Although intranasal oxytocin can produce measurable brain changes and associated prosocial effects, it has shown modest, mixed, and disappointing results in clinical trials for various indications such as treatment of autism among others. Relatedly, the drug is limited by pharmacokinetic problems such as very poor blood–brain barrier permeability (e.g., 0.002–0.005% of total dose) and a very short elimination half-life (3–5 minutes in plasma, 28 minutes in cerebrospinal fluid) related to its peptide nature. Another possible limitation of oxytocin receptor agonists is tolerance or tachyphylaxis, for instance due to oxytocin receptor desensitization or downregulation.

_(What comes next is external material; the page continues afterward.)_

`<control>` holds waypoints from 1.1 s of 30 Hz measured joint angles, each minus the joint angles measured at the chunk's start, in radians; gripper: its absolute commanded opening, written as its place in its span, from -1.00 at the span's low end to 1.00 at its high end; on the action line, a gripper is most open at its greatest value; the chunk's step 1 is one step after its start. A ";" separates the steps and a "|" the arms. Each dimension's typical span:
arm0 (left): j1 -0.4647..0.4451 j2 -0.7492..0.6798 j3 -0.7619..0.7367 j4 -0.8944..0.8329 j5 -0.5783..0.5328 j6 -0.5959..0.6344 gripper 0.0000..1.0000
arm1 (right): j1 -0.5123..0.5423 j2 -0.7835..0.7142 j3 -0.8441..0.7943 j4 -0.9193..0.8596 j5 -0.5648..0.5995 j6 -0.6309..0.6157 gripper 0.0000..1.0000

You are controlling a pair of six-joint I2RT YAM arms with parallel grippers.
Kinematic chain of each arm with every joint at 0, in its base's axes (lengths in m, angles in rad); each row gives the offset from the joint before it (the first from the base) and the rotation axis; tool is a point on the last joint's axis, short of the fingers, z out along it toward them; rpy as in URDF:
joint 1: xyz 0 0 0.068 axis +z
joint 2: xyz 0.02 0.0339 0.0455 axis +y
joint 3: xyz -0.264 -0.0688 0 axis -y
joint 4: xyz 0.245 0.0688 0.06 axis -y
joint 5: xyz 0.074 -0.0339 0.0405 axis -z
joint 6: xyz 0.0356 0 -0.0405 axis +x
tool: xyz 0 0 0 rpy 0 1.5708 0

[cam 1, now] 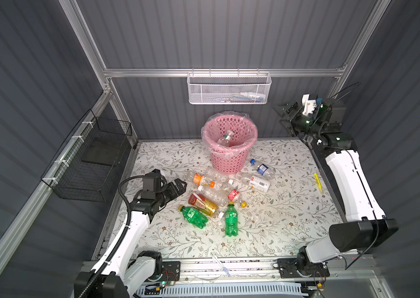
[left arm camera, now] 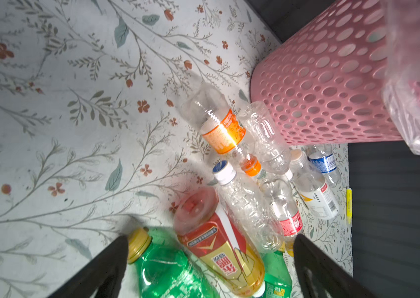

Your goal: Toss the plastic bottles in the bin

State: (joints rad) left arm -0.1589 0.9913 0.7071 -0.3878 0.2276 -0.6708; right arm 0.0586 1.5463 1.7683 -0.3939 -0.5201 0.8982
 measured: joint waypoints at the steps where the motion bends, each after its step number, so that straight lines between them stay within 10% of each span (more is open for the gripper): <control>1: -0.005 -0.011 -0.005 -0.013 0.000 -0.011 0.99 | -0.008 0.000 -0.029 0.005 0.005 0.000 0.98; 33: -0.287 0.068 -0.184 -0.048 -0.042 -0.296 0.95 | -0.011 -0.206 -0.683 -0.092 0.241 -0.226 0.95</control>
State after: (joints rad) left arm -0.4458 1.0595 0.5232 -0.4355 0.1852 -0.9665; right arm 0.0475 1.3399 1.0851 -0.4862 -0.2790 0.6720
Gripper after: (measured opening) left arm 0.974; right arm 0.978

In addition to peptide oxytocin receptor agonists like oxytocin, small-molecule oxytocin receptor agonists like LIT-001 and LIT-002, which show greatly improved pharmacokinetic properties like central permeability and duration in comparison, are a potential future approach for oxytocin therapy that is under development. The same may be true of arachidonate 15-lipoxygenase (ALOX15) inhibitors such as KNX-100 (SOC-1), which increase central oxytocin production and have been found to indirectly produce robust oxytocin-like effects in animals.

==History==
Oxytocin deficiency was first formally identified and documented by Mirjam Christ-Crain and colleagues in Basel, Switzerland in 2023. This was via an MDMA provocation test in people with arginine vasopressin deficiency (central diabetes insipidus), who failed to show the strong increases in circulating oxytocin levels and associated entactogenic effects that are seen following administration of MDMA in healthy volunteers. However, a much earlier study in 1983 also reported blunted oxytocin secretion in response to estrogen provocation in two males with the condition.